LinkedIn warns investors of risk in Ireland
Linkedin wary of instability in Ireland after €6.5bn float
Linkedin, the €6.5bn-valued social media giant that floated last week, warned investors about the precarious economic and political situation in Ireland.
The company's prospectus revealed that it had warned investors about risks to its international operations.
"Expanding internationally may subject us to risks that we have either not faced before or increase risks that we currently face," the prospectus noted.
One of these risks was "political and economic instability in some countries, specifically in Ireland".
The Linkedin float was the most successful technology company debut since the dotcom boom. Shares rose 109 per cent on the first day of trading last Thursday. This compares to the heady days of the Yahoo float, when shares rose 154 per cent on the opening day of trading in 1996.
Netscape shares also doubled on their market debut, while Google had to make do with a mere 18 per cent rise when it floated in 2004.

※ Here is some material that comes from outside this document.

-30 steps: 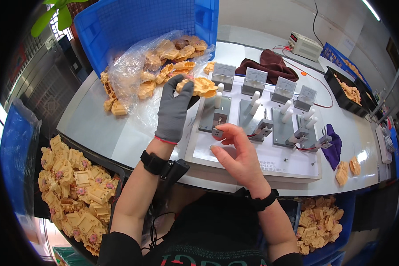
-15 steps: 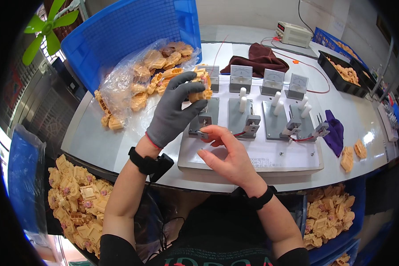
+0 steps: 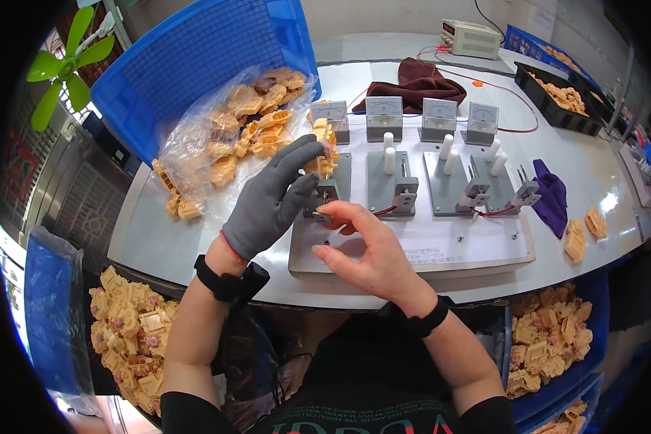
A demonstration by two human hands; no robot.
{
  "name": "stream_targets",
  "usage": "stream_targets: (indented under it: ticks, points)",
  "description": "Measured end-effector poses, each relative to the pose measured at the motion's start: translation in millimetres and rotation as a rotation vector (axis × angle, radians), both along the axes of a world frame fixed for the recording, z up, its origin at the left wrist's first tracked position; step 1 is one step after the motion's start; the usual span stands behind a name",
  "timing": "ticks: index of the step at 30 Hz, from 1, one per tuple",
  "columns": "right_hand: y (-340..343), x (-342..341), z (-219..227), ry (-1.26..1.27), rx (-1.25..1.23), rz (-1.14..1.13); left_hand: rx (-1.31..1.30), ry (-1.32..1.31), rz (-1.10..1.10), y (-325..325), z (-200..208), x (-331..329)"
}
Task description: Manually assemble plastic toy parts and use a test fixture to verify assembly.
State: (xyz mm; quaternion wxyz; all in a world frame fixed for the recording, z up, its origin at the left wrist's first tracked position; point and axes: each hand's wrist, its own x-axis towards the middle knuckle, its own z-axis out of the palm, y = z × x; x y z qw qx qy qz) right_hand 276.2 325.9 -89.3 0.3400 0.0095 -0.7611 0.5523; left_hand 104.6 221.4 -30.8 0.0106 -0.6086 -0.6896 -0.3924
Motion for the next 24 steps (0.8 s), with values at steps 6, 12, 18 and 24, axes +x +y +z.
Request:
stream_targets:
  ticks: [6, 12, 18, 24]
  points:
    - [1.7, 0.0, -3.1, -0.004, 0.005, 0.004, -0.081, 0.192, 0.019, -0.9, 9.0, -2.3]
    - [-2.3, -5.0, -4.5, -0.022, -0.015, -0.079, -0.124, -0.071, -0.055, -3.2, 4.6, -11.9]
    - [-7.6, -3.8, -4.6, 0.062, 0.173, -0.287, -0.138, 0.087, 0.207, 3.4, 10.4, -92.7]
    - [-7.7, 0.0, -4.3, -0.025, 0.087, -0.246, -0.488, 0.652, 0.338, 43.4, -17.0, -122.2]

However, many now fear that the frenzied buying of internet stocks is another massive investor bubble.
After its stunning opening day, Linkedin is now valued at an extraordinary 24 times its forecast sales for 2011. Using the same formula, Facebook would be worth an incredible €70m.
Linkedin now has more than 100 million users worldwide. Customers use the website to find jobs, recruit staff or look for industry experts.
There are more than 100 workers at its international hub in Dublin and the company is planning to recruit more workers here. It is not clear what level of share ownership there is in the Dublin office.
Linkedin founder Reid Hoffman -- an early backer of Paypal -- now holds shares worth €1.3bn.